Supplied material:
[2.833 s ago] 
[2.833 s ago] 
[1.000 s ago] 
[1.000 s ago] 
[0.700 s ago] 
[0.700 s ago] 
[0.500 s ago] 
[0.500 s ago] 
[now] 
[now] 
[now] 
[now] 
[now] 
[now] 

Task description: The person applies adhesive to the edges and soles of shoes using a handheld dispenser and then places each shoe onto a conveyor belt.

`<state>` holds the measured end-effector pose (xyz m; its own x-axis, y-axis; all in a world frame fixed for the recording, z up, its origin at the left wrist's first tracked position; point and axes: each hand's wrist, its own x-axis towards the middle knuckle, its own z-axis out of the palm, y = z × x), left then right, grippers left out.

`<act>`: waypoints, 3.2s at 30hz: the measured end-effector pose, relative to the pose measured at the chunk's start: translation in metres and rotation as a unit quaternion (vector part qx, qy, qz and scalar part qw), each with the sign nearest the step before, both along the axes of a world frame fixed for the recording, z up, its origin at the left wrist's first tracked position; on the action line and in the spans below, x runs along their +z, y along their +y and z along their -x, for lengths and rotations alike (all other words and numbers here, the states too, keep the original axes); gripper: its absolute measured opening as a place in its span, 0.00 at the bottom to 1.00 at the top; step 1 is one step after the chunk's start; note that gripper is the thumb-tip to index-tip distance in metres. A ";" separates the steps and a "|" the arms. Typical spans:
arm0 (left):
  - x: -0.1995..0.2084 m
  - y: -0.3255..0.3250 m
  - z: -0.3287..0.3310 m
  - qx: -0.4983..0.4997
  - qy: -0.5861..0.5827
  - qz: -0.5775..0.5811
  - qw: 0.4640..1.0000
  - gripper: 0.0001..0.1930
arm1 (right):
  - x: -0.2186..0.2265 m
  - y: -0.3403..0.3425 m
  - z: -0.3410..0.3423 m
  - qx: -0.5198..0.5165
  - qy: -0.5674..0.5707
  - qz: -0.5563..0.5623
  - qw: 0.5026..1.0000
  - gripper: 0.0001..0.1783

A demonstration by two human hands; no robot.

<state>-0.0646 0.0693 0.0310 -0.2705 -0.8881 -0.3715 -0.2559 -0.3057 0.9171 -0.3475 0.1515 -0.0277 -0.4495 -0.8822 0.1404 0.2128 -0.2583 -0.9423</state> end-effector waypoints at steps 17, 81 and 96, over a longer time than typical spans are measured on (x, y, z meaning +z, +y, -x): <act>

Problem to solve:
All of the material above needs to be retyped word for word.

Written response:
[2.833 s ago] 
[2.833 s ago] 
[1.000 s ago] 
[1.000 s ago] 
[0.700 s ago] 
[0.700 s ago] 
[0.500 s ago] 
[0.500 s ago] 
[now] 
[now] 
[now] 
[now] 
[now] 
[now] 

Task description: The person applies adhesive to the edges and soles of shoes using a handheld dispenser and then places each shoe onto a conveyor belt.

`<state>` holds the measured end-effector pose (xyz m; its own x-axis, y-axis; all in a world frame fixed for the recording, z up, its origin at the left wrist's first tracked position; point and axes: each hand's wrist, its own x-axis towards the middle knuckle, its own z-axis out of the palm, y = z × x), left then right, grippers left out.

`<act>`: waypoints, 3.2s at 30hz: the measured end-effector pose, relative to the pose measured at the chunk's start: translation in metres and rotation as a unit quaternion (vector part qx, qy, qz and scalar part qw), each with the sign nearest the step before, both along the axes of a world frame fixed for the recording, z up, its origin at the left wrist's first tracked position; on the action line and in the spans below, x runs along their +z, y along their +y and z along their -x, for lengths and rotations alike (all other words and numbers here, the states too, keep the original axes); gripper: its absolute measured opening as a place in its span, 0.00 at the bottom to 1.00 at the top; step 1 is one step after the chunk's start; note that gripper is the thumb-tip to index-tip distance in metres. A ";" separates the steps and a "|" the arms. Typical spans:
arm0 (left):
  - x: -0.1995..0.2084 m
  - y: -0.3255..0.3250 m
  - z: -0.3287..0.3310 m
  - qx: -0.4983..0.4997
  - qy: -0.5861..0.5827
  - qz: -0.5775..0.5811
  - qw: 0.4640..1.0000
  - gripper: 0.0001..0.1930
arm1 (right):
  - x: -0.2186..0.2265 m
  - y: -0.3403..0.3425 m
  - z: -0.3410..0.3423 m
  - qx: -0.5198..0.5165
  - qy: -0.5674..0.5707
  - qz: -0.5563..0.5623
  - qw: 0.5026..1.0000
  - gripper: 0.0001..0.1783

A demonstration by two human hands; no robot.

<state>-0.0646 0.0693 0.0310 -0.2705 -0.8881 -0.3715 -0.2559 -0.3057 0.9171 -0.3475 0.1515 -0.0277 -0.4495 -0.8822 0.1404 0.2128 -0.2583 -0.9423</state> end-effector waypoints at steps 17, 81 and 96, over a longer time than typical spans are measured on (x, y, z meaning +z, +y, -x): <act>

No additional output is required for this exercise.